FIG. 6 is a partial cross-sectional view showing a modification of the above permanent magnet.

[Explanation of symbols]

 A Stator block 1 Guide rail 1a Convex ridge 2 Permanent magnet 2a Convex ridge 21 Fitting member 21a Recessed ridge 3 Power supply board 3b Positive voltage conductive part 3c Negative voltage conductive part B Mover block 4 Electromagnet 4a Iron core 4b Opposite piece 4c Opposite piece 4d Coil 5 Brush

Claims (1)

[Claims] 1. A tubular guide rail provided with a convex strip along the longitudinal direction of the inner wall and a substantially flat permanent plate magnetized in the plate thickness direction so that the longitudinal direction is alternately different poles at regular intervals. A stator block including a magnet and a power supply board provided with a positive and negative voltage conductive portion on one surface and fixed along the longitudinal direction of the inner wall of the guide rail, and a coil on the opposite piece in opposite directions.

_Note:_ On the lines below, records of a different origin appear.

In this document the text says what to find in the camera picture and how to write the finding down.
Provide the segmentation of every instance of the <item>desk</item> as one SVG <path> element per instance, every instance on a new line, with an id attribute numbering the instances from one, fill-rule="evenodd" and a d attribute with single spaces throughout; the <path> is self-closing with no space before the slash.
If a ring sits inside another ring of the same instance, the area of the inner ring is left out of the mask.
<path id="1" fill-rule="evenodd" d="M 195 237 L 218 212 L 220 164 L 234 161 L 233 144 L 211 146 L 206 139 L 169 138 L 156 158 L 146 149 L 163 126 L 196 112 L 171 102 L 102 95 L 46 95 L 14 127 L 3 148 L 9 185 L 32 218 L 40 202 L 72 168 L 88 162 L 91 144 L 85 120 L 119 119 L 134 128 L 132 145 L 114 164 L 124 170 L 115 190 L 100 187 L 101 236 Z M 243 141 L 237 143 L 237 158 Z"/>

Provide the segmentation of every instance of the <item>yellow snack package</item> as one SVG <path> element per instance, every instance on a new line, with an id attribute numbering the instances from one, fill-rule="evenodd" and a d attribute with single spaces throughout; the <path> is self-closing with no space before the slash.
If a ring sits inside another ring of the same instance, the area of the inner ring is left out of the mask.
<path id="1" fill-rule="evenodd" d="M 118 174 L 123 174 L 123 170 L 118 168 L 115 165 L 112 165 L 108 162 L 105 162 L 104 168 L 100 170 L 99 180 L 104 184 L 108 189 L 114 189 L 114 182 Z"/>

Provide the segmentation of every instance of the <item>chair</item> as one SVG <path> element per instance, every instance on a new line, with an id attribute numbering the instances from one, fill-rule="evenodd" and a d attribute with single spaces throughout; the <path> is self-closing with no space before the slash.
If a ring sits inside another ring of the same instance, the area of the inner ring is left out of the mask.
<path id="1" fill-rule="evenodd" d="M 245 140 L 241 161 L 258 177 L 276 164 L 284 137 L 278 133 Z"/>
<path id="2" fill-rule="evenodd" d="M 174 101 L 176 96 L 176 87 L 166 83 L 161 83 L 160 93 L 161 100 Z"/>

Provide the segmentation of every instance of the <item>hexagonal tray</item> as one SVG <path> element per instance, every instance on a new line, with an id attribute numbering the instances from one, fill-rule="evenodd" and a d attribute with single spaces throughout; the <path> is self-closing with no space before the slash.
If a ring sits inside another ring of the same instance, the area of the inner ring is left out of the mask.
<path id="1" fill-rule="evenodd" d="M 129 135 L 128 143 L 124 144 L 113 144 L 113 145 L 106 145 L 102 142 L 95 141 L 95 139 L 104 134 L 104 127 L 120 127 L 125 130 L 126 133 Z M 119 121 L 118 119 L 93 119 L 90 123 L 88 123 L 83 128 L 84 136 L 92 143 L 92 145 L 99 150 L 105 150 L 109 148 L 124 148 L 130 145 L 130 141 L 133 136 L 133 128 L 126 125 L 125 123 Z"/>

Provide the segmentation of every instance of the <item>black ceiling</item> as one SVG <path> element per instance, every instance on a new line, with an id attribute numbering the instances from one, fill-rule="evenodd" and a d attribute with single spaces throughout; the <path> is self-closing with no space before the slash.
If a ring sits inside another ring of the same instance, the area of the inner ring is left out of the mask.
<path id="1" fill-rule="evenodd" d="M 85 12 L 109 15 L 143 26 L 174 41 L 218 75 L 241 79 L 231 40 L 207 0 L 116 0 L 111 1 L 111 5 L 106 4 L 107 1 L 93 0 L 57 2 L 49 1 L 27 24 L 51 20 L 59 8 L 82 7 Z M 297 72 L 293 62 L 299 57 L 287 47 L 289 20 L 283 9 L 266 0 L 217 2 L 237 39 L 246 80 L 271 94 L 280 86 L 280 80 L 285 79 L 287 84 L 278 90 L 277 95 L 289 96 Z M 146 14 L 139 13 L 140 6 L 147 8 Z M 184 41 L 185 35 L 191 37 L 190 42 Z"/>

An electromagnet device in which a plurality of electromagnets each having a wound U-shaped iron core and having a permanent magnet interposed in the plate thickness direction between the opposing pieces of the iron core are arranged in a row, and a brush connected to a coil And a mover block including, and a brush is slidably brought into contact with one surface of the power supply substrate while being positively and negatively applied to the coil while the brush is biased to one surface of the power supply board. In a linear motor that moves in the longitudinal direction, at least 2 A resin-made fitting member that has a surface and extends in the longitudinal direction and that has a recess along the longitudinal direction of each surface is provided. A linear motor characterized in that a permanent magnet and a ridge of a guide rail are fitted to the ridge.